> [What the exercise asks]:
Nothing but the lines from the first line of the material below through the line that holds "Box the grey desk calculator." should be set down, exactly and with pictures left out.

◇ ◇ ◇ ◇ ◇

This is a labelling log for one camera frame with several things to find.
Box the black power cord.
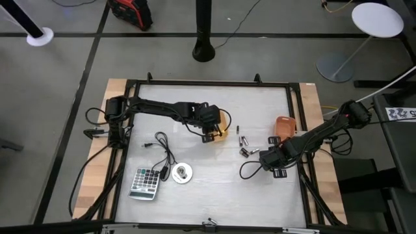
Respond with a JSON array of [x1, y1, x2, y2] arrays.
[[142, 131, 178, 182]]

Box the white round side table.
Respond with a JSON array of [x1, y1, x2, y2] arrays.
[[316, 2, 405, 83]]

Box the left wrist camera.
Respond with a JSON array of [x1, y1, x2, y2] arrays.
[[207, 104, 223, 127]]

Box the black floor cable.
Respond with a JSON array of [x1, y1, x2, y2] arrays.
[[214, 0, 262, 50]]

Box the orange plastic bin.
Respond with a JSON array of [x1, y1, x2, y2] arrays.
[[274, 116, 297, 142]]

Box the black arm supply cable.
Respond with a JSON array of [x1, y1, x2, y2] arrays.
[[68, 144, 111, 218]]

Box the grey desk calculator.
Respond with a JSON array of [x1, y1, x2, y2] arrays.
[[128, 167, 161, 202]]

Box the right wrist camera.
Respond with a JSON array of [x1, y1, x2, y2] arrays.
[[259, 149, 273, 172]]

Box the yellow floor cable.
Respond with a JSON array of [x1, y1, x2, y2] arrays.
[[320, 0, 354, 14]]

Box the round white disc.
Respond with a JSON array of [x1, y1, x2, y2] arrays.
[[171, 162, 194, 185]]

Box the white printed sticker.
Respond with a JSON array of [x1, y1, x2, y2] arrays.
[[385, 107, 416, 123]]

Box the black metal table frame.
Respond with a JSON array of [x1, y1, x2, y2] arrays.
[[97, 73, 347, 234]]

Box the white cable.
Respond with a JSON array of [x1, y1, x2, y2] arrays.
[[323, 66, 416, 117]]

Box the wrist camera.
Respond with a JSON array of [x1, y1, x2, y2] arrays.
[[259, 149, 273, 172], [207, 104, 223, 127]]

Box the black pole with flared base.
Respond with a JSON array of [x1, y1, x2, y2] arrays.
[[192, 0, 216, 63]]

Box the silver camera mount clamp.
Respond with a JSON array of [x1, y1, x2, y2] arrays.
[[201, 217, 219, 233]]

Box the black desk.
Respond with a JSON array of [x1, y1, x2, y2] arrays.
[[373, 93, 416, 234]]

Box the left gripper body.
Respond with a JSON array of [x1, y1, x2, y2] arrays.
[[194, 102, 215, 134]]

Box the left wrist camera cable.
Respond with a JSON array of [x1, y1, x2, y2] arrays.
[[181, 108, 233, 139]]

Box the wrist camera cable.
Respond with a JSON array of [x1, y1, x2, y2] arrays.
[[181, 108, 233, 139], [239, 160, 271, 180]]

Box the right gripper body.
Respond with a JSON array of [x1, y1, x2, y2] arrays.
[[269, 142, 298, 170]]

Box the black post white round base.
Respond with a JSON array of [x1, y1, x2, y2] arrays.
[[0, 0, 55, 47]]

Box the red black case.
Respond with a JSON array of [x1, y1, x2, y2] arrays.
[[107, 0, 153, 32]]

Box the black side clamp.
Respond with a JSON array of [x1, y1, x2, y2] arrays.
[[83, 128, 108, 140]]

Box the yellow plastic bin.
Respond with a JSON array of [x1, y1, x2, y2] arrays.
[[211, 109, 231, 144]]

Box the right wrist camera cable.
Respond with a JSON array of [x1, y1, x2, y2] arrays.
[[239, 160, 271, 180]]

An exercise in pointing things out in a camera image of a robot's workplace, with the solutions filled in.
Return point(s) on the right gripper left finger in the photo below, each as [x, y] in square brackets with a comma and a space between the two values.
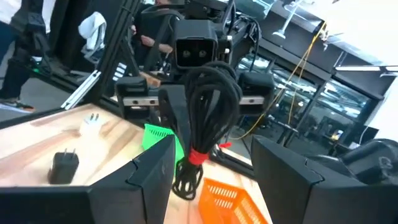
[124, 199]

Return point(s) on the black aluminium table frame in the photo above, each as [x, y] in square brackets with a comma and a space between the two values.
[107, 62]

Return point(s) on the green plastic basket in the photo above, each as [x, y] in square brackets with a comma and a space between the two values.
[155, 137]

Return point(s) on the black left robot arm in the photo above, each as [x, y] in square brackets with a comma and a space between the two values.
[239, 34]

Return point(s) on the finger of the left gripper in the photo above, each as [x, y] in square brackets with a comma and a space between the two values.
[214, 102]
[174, 105]

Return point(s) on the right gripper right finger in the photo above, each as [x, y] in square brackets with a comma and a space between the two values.
[311, 202]

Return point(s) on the black charger plug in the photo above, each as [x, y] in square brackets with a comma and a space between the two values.
[63, 169]

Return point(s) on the white hanging cloth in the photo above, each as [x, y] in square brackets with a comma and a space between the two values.
[93, 31]

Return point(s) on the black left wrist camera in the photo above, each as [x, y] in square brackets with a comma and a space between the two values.
[196, 37]

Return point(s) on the orange plastic basket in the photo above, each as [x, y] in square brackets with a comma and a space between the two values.
[224, 202]

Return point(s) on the person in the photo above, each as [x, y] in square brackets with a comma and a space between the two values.
[18, 62]
[149, 40]

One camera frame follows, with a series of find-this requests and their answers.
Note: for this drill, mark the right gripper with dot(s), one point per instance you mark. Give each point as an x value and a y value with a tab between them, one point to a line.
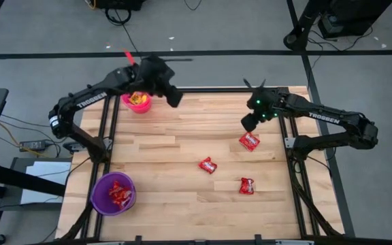
264	103

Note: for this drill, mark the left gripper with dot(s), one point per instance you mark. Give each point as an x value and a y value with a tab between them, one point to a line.
155	76

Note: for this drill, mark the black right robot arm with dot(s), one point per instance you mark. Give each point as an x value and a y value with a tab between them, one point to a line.
323	117

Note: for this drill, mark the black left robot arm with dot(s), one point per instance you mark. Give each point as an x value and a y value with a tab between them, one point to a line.
90	99

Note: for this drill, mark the pink halloween bucket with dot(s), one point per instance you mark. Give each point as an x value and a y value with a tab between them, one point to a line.
141	109

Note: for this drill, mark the purple halloween bucket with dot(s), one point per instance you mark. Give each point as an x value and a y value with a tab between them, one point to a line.
100	204

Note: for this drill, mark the red zip tie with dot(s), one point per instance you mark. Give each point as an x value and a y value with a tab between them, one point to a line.
129	57

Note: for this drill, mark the black stand pole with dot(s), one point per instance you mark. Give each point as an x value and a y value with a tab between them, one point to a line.
293	39

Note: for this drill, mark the black equipment box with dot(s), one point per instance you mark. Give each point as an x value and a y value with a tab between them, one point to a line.
119	3

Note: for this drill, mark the grey floor plate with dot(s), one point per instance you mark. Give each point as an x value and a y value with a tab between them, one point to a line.
51	170

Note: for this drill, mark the black equipment case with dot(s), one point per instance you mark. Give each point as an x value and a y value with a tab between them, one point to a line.
352	17

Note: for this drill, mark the black power adapter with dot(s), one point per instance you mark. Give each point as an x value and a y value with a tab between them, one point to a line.
32	145

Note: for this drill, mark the black desk beam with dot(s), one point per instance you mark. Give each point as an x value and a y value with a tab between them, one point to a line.
19	178

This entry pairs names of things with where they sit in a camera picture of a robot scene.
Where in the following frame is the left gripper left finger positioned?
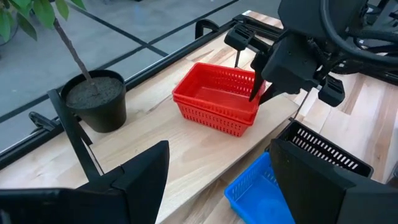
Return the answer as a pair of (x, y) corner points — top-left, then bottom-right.
(0, 139), (170, 224)

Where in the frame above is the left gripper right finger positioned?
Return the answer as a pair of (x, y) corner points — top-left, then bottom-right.
(269, 138), (398, 224)

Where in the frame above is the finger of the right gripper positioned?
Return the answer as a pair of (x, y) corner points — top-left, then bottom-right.
(259, 83), (279, 106)
(248, 52), (267, 103)

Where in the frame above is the red plastic slotted basket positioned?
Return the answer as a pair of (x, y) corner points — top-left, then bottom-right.
(172, 62), (267, 123)
(173, 96), (254, 138)

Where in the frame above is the black plastic slotted basket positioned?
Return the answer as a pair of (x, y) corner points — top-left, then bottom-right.
(275, 119), (374, 179)

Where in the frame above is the blue plastic slotted basket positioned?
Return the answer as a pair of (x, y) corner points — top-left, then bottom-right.
(224, 151), (296, 224)

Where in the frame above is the light wooden shelf board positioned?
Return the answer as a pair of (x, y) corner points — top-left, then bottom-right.
(77, 51), (300, 224)

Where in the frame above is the black plant pot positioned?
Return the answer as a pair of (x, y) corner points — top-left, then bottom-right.
(60, 69), (127, 134)

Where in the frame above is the green leafy potted plant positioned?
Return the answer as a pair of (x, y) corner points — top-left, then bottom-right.
(0, 0), (96, 85)

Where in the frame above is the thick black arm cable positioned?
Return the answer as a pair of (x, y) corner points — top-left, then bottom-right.
(320, 0), (398, 67)

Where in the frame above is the black metal shelf frame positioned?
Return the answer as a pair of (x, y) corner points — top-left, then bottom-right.
(47, 49), (312, 183)

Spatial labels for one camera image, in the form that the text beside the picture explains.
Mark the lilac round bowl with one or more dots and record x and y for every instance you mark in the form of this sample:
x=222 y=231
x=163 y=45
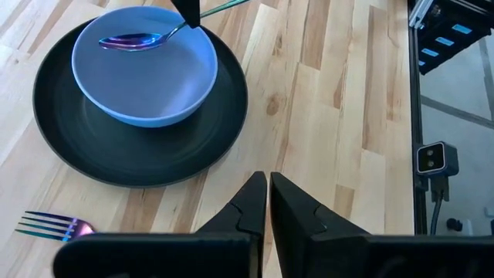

◇ ◇ ◇ ◇ ◇

> [Task result]:
This is a labelling log for one camera frame with several things to find.
Box the black power cord.
Respond with a JSON array of [x1, y1, x2, y2] arrays.
[[142, 131, 178, 182]]

Box the white round side table.
Respond with a JSON array of [x1, y1, x2, y2] arrays.
[[316, 2, 405, 83]]

Box the left wrist camera.
Respond with a JSON array of [x1, y1, x2, y2] arrays.
[[207, 104, 223, 127]]

Box the black floor cable.
Respond with a JSON array of [x1, y1, x2, y2] arrays.
[[214, 0, 262, 50]]

Box the orange plastic bin.
Respond with a JSON array of [x1, y1, x2, y2] arrays.
[[274, 116, 297, 142]]

Box the black arm supply cable.
Respond with a JSON array of [x1, y1, x2, y2] arrays.
[[68, 144, 111, 218]]

Box the grey desk calculator.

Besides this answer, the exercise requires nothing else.